Codenamed ‘Project Birch’, the plans would initially offer bespoke loans, but could also involve the Government taking an equity stake in viable companies whose markets have collapsed, but who are deemed too important to be allowed to fail.
Where CIPS proposals differ from Project Birch is in the breadth of the scheme: it is suggested that the Scheme should be open to the whole of the theatre sector, both non-profit and commercial, recognising that it would be the failure of the sector as a whole that would be disproportionately harmful, rather than the failure of any one company.
Equity, not grants
Those designing CIPS are asking for repayable funding in such as way that would allow the Government to make a return on its investment in cash and in social value.
Rather than offer straight grants, the Government would set up a quasi equity structure under which institutions would not be burdened with loans they will find difficult to repay.
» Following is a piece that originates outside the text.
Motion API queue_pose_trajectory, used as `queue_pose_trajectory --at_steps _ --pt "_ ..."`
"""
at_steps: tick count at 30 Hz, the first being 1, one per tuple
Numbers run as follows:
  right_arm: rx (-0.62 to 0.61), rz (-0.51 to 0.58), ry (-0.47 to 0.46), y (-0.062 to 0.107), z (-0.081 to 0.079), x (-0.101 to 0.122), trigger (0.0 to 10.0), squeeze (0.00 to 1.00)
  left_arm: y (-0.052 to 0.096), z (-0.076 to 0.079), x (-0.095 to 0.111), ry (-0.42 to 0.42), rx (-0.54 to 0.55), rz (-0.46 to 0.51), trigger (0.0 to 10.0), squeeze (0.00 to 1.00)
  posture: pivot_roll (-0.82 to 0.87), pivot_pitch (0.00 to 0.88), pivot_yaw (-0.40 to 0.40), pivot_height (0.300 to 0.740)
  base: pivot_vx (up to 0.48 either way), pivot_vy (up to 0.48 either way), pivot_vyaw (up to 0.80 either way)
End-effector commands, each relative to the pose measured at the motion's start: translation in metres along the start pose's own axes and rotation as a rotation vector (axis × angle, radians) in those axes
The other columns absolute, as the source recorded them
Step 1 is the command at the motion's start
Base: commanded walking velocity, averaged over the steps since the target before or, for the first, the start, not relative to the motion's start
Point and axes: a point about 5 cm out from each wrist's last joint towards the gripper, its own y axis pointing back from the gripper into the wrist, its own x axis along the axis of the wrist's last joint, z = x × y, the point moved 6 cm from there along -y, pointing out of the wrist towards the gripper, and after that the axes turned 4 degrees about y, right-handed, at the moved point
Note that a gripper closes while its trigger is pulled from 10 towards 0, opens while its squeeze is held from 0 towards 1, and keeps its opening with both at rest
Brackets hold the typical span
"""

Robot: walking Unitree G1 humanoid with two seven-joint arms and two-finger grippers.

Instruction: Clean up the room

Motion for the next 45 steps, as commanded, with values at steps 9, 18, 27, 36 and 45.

Such a framework would mean non-profit theatres would also be able to continue pursuing philanthropic sources to support their education and community work.
The Old Vic believes this kind of investment would retain institutions’ workforces, maintaining the skills base and generating work for freelancers. It sees CIPS as serving as “a national pledge for culture”, whilst also delivering a public narrative that the theatre sector is committed to providing financial returns as well as delivering societal benefit.
No time to lose
A statement from The Old Vic is urging policy-makers to act quickly. It says: “We know government are listening and engaged. But as a sector we don’t have long before we have to make changes to our organisations that are irreparable. CIPS represents a workable solution. Let’s hope we can ‘get CIPS done’ and make sure there are theatres to visit, projects with which to support our schools, communities and the next generation of talent, support for the economy through our continued prosperity, and healing for communities through the art we create and share, when we come out the other side.”